Exercise goal. Looking through the data, please report how many lines contain the string "concerns", giving nothing but the number.

Material for this exercise.
□ □ □ □ □

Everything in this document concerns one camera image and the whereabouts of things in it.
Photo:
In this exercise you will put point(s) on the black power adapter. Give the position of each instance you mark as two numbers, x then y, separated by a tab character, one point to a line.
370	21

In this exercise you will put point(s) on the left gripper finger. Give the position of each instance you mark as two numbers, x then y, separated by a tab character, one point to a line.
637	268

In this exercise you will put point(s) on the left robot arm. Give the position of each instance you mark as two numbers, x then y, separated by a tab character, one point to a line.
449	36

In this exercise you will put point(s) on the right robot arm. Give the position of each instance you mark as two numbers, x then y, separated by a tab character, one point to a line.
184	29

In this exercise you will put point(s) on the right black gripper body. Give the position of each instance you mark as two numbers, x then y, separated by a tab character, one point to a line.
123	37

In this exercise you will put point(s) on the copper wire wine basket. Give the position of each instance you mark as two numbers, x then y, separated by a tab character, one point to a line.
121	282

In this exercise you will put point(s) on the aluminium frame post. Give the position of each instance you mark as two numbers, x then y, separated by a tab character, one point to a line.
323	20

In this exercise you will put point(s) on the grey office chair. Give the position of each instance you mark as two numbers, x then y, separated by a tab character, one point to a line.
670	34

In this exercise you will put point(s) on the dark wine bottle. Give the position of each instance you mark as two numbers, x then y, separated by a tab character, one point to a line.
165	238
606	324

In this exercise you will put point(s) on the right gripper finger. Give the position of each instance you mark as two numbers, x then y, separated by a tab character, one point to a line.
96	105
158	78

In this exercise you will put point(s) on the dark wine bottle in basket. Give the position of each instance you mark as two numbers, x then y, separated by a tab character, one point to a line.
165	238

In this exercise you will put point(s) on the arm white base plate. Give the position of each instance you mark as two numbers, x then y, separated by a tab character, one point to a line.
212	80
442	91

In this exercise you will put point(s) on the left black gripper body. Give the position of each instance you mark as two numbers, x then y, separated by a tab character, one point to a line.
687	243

□ □ □ □ □

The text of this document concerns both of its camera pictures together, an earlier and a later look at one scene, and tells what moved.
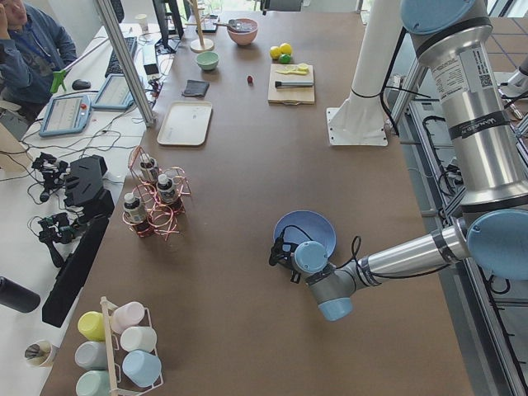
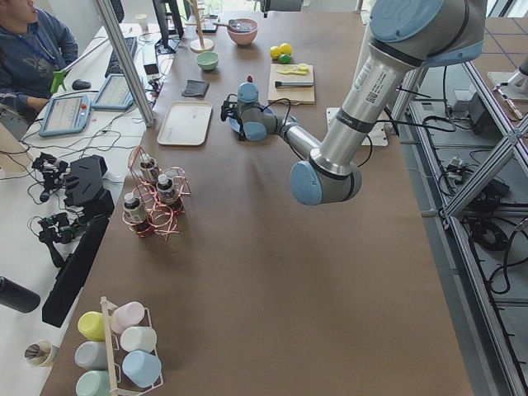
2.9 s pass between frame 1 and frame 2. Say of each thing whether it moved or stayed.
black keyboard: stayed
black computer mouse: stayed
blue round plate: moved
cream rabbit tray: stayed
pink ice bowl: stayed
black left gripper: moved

□ □ □ □ □

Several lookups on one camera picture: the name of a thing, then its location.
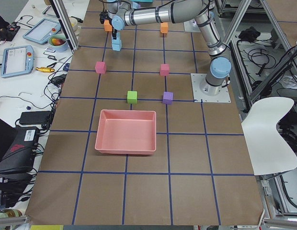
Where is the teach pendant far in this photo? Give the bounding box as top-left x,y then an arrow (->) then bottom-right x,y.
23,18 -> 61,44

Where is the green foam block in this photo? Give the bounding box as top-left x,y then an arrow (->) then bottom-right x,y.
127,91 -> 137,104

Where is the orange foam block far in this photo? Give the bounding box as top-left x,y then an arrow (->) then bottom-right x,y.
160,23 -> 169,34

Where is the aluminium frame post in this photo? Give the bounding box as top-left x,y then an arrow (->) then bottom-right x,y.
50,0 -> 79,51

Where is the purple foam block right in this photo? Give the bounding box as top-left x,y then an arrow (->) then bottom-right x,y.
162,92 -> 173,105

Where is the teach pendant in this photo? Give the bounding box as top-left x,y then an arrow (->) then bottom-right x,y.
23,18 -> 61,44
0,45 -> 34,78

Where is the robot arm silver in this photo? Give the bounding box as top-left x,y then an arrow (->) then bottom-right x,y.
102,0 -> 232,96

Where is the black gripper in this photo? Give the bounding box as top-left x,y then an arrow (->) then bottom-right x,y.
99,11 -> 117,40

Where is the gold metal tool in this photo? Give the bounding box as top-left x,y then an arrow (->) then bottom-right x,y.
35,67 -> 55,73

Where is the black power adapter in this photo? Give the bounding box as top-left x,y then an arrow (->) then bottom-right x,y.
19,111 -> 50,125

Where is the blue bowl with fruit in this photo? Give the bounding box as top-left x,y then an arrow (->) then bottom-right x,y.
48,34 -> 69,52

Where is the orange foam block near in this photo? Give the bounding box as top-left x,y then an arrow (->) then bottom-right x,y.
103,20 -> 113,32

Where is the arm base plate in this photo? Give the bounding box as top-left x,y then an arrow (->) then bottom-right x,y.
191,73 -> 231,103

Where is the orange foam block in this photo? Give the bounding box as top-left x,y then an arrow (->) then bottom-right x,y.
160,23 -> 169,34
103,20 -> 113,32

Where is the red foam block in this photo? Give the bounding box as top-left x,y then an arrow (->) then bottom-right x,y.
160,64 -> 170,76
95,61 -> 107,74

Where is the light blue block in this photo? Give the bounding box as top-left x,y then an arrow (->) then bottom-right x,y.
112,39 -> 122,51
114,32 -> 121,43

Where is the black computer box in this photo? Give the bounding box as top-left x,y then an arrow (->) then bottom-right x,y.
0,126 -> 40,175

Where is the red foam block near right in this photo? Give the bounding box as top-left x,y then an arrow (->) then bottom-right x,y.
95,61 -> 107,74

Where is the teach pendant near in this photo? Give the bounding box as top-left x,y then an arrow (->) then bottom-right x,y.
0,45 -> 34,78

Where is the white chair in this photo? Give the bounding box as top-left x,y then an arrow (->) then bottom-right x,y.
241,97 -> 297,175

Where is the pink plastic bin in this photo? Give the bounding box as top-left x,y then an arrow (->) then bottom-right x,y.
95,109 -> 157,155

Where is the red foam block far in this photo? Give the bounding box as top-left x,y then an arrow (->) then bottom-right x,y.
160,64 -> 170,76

□ □ □ □ □

Result. 2